Józef Dworakowski ma też pretensje do mediów. - Strasznie nas krytykują. Proszę pisać ile zawodnicy zarabiają w Anglii, czy w Szwecji. Dorzućcie jednak, że motory w innych ligach jadą z ligi polskiej. Znamy każdą szpilkę, oponę i świecę. Dokładnie widzimy ile to kosztuje. To nasza wina, że nie zatrzymaliśmy wyścigu - uderzył się w pierś.

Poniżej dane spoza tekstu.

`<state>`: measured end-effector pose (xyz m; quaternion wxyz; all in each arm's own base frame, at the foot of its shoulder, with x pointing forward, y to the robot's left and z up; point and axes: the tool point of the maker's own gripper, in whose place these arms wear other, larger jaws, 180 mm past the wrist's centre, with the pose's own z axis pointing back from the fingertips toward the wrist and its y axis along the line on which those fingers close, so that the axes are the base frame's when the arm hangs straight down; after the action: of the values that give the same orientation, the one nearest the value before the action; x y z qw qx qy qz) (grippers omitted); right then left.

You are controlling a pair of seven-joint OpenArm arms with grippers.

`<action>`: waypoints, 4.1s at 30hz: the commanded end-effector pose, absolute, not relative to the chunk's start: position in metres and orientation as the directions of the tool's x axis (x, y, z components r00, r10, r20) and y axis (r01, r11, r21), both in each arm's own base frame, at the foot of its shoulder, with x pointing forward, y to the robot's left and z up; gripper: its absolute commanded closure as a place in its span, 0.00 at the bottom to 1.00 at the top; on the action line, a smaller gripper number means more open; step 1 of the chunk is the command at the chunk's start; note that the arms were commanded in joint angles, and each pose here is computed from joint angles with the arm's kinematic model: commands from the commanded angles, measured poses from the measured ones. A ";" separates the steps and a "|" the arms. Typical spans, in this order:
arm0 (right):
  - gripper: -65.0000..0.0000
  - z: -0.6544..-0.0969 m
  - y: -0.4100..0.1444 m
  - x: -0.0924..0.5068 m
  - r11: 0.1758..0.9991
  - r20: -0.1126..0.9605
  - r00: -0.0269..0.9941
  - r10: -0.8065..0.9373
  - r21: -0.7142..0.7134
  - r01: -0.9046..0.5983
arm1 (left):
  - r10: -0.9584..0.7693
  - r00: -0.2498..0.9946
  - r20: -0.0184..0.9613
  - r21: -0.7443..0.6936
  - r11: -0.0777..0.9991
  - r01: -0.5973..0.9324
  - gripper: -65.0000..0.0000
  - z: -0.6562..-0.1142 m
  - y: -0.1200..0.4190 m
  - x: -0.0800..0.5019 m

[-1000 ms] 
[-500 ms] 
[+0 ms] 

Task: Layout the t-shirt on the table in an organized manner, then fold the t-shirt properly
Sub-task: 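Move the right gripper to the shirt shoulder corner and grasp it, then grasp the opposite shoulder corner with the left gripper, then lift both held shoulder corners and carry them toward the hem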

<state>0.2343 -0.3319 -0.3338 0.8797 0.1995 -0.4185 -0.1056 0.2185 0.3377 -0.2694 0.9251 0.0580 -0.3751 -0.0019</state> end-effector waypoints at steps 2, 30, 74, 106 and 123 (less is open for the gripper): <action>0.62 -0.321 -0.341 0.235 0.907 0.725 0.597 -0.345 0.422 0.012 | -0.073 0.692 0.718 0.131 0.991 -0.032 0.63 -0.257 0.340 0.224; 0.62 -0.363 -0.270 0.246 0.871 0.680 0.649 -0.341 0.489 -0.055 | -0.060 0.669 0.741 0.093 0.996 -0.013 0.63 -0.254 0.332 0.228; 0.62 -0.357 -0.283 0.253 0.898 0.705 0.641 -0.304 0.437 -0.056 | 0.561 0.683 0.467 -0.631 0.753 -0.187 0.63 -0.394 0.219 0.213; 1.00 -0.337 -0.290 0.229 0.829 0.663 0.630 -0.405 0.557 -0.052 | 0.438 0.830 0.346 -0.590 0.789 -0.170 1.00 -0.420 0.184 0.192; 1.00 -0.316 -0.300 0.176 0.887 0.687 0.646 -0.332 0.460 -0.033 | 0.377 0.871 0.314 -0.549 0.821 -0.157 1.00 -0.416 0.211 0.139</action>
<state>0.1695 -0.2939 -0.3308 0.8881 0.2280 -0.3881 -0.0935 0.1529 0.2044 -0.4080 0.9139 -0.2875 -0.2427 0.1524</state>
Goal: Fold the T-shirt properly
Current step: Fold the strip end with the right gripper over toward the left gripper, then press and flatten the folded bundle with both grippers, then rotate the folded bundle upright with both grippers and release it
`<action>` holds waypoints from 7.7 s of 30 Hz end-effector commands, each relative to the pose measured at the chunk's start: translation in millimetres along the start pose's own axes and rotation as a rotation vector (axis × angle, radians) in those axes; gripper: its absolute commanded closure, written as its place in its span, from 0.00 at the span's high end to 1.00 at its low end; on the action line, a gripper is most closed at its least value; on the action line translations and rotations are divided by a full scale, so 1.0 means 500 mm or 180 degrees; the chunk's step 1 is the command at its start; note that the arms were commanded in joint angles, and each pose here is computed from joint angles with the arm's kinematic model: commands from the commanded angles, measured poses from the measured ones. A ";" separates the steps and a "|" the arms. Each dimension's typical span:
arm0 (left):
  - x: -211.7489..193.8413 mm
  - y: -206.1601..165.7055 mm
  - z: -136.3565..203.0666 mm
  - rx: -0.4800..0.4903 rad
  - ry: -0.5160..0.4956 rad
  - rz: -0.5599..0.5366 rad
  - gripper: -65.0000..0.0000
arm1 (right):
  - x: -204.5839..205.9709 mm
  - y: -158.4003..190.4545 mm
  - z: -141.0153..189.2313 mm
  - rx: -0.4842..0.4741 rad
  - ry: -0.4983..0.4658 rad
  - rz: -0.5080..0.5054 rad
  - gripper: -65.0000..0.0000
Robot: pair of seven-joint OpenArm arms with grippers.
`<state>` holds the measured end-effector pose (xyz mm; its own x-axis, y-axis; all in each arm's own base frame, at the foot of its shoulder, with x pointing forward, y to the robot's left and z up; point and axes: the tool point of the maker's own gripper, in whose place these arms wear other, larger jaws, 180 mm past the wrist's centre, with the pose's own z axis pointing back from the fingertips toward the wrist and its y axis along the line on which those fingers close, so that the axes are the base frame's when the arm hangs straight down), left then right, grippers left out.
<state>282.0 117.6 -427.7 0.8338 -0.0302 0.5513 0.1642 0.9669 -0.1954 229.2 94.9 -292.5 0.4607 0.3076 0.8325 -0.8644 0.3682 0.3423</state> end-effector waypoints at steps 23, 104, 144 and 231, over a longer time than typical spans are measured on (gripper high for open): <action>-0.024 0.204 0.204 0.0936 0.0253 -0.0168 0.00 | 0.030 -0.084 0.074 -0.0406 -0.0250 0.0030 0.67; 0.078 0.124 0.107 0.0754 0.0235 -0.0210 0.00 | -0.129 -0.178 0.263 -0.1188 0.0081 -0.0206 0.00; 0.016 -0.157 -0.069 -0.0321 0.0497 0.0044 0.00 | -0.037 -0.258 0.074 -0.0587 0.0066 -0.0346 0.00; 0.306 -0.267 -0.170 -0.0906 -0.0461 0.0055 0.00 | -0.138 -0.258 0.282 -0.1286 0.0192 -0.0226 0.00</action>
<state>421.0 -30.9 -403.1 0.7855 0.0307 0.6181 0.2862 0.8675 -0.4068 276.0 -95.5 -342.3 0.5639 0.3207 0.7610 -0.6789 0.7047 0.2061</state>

W ocenie Dworakowskiego, przy ewentualnym bojkocie, zawodnicy zrobiliby krzywdę kibicom. - Nie wierzę, że nas ktokolwiek zbojkotuje i nie pojedzie. W razie czego zawodnicy zbojkotują kibiców. Musieliśmy od czegoś zacząć. Popełniliśmy błąd dwa, czy trzy lata do tyłu i musimy go naprawić. My ponosimy odpowiedzialność prawną, bo jak spółka nie jest rentowna, to musi złożyć upadłość. Nigdzie nie jest napisane, że w Lesznie musi być żużel - zakończył ostro sternik Byków.